(EXERCISE AIM)
The lines to reproduce from the material below are those from the one containing "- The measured" through the one containing "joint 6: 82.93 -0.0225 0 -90", both included; write them out exactly and add nothing.

[Start of section]

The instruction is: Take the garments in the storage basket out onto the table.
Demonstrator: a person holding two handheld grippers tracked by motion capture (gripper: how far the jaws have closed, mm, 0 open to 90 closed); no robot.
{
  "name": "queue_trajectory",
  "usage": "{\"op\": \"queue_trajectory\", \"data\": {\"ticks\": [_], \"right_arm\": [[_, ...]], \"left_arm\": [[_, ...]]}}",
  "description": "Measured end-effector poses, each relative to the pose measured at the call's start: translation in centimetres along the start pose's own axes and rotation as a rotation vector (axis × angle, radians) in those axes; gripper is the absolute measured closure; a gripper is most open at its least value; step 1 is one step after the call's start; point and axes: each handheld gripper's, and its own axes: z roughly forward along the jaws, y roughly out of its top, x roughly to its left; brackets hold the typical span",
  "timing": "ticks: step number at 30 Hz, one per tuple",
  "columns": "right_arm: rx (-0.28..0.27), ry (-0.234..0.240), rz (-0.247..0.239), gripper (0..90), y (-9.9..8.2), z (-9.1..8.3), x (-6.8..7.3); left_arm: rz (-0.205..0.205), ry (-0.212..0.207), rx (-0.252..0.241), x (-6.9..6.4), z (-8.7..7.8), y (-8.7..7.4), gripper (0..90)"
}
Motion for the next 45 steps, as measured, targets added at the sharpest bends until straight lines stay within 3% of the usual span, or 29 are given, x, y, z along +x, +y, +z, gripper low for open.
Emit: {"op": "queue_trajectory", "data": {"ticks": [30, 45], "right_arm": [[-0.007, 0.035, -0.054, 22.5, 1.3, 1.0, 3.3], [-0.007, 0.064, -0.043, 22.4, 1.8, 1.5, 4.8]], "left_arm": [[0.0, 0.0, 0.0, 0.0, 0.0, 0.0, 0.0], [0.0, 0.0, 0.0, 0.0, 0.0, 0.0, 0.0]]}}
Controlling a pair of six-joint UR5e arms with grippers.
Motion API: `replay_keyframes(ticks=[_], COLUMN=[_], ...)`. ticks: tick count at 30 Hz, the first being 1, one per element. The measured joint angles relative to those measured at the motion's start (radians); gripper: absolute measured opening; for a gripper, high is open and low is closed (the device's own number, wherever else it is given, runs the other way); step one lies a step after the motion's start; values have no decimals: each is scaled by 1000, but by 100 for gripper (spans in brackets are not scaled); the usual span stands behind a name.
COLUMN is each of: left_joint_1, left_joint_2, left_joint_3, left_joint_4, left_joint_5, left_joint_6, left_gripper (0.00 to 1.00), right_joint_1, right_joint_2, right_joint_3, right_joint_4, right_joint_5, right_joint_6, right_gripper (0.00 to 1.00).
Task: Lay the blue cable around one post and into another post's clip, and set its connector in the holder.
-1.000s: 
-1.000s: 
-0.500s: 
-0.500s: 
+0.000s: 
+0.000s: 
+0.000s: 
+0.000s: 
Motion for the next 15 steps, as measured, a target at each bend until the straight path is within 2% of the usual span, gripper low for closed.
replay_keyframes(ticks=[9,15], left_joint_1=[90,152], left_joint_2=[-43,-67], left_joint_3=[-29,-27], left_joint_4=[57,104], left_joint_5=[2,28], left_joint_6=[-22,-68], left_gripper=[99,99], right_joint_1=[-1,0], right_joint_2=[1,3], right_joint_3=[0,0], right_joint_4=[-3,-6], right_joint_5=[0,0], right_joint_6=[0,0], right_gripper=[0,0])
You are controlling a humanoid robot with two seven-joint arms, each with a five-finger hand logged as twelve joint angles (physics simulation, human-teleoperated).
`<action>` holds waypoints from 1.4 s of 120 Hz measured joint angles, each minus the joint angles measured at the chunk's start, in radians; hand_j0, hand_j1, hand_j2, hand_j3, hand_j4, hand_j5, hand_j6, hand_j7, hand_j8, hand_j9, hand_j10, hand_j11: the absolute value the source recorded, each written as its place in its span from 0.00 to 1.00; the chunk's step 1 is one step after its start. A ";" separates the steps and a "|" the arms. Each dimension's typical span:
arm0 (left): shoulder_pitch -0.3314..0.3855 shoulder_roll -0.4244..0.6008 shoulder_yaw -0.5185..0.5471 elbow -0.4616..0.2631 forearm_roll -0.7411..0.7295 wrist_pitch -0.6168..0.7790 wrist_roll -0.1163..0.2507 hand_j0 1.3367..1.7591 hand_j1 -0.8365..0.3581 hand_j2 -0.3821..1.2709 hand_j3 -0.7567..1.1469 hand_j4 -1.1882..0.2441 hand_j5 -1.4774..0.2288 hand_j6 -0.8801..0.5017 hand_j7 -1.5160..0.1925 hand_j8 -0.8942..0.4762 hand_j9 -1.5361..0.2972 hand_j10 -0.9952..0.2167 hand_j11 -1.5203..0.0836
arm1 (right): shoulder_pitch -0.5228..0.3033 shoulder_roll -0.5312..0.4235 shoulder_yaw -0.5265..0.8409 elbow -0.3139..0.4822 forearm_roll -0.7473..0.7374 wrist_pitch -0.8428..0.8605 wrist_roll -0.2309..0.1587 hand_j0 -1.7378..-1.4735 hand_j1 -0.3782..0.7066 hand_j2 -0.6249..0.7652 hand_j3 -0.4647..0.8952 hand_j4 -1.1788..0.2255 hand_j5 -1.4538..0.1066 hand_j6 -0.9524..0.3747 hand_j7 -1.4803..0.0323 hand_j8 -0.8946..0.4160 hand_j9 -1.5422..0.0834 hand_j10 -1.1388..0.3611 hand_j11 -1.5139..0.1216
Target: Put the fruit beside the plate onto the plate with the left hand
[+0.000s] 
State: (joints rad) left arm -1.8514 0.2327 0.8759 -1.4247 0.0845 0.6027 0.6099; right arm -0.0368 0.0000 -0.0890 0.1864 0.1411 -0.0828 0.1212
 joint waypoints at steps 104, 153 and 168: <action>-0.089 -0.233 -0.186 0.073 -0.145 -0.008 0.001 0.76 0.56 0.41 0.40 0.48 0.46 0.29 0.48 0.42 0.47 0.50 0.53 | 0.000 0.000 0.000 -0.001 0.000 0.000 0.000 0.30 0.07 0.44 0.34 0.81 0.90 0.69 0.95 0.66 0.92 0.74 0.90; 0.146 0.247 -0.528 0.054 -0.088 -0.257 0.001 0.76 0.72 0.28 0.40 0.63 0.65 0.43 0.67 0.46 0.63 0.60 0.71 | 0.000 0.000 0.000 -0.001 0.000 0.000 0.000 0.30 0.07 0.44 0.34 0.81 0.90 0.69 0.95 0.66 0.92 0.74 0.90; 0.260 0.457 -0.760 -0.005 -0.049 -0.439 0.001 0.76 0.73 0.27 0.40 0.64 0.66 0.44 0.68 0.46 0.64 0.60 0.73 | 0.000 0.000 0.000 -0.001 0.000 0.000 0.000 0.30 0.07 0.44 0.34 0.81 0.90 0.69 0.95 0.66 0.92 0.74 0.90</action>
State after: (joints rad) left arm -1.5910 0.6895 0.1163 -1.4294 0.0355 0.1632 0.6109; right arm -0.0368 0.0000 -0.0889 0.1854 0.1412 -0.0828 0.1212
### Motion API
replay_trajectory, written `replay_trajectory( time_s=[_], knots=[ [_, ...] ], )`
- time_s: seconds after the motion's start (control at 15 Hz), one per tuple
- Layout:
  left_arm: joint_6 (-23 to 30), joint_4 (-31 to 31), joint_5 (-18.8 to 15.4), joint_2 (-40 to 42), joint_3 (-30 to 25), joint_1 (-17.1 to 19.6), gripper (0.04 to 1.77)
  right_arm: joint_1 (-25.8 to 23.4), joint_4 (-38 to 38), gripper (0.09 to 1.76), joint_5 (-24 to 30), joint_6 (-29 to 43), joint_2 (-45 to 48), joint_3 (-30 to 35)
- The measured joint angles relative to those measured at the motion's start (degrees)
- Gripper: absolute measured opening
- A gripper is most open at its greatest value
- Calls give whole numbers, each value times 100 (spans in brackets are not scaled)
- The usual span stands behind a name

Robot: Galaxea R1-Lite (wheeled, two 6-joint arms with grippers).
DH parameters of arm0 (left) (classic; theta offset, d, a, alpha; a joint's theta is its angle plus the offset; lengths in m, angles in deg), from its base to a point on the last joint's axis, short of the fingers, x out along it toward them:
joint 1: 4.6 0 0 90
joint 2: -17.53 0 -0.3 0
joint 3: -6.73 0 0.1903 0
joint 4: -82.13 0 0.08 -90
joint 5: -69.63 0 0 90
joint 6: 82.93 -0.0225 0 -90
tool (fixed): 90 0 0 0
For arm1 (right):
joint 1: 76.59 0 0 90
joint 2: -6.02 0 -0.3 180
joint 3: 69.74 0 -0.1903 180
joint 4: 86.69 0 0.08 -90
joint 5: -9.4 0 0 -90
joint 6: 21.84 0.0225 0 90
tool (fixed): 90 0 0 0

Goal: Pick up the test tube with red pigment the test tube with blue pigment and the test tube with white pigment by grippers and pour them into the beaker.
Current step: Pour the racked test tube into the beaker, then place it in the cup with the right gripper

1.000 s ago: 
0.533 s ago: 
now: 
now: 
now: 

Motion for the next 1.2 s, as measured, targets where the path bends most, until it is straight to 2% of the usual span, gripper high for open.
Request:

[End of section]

(ANSWER TO THIS EXERCISE)
- The measured joint angles relative to those measured at the motion's start (degrees)
- Gripper: absolute measured opening
- A gripper is most open at its greatest value
- Calls give whole numbers, each value times 100 (spans in brackets are not scaled)
- The usual span stands behind a name

Robot: Galaxea R1-Lite (wheeled, two 6-joint arms with grippers).
DH parameters of arm0 (left) (classic; theta offset, d, a, alpha; a joint's theta is its angle plus the offset; lengths in m, angles in deg), from its base to a point on the last joint's axis, short of the fingers, x out along it toward them:
joint 1: 4.6 0 0 90
joint 2: -17.53 0 -0.3 0
joint 3: -6.73 0 0.1903 0
joint 4: -82.13 0 0.08 -90
joint 5: -69.63 0 0 90
joint 6: 82.93 -0.0225 0 -90

With the answer given, the exercise is complete.